The conviction comes one day before what would have been Strasser-Hird's 24th birthday.

"We're going to just go to his grave site and bring some of his favourite things, maybe just bottled root beer," said Hird. "Sing Happy Birthday and try to remember some good things, because today was a good day for Lukas."

Dale Hird says his son would have turned 24 this month. (Meghan Grant/CBC)

Begged for his life 

While Tilleman did not find that Gervais planned to kill Strasser-Hird, he did find the victim was forcibly confined during the two-part attack, which is another path to a first-degree murder conviction.

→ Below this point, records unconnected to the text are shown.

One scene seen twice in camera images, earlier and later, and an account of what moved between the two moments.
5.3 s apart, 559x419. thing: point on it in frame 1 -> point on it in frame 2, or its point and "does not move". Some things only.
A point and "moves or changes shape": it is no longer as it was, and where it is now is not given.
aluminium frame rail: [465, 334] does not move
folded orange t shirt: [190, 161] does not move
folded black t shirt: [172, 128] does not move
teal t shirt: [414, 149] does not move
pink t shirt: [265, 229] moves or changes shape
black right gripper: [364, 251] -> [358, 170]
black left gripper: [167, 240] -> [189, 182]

In 2013, Strasser-Hird was an 18-year-old student, just back from a year in South America. At the Vinyl nightclub, he overheard someone call the bouncer a "dirty spic" and confronted the group of young men, including Gervais, telling them not to be racist.

Outside the bar, Strasser-Hird was surrounded and shoved around until a bouncer grabbed the teenager and brought him back inside.

But shortly after, staff at the night club then led Strasser-Hird out the back door, where a group of angry men were waiting. 

Strasser-Hird begged for his life as he was kicked, punched and stabbed. 

He screamed in agony as he yelled at his killers, "Stop, you're killing me." But the attack continued. 

"The accused took advantage of the opportunity of the soon-to-be closing in group attacking to inflict the fatal wounds," wrote Tilleman in his decision, adding that Strasser-Hird was "caught in a human net … with nowhere to escape."

Gervais fled Canada

The Crown argued it was Gervais who retrieved a knife from his car and stabbed the victim three times. After the attack, Gervais told six people he had stabbed Strasser-Hird.

Tilleman accepted this evidence.

"The accused both retrieved the knife from his car and used it to stab the deceased," said the judge.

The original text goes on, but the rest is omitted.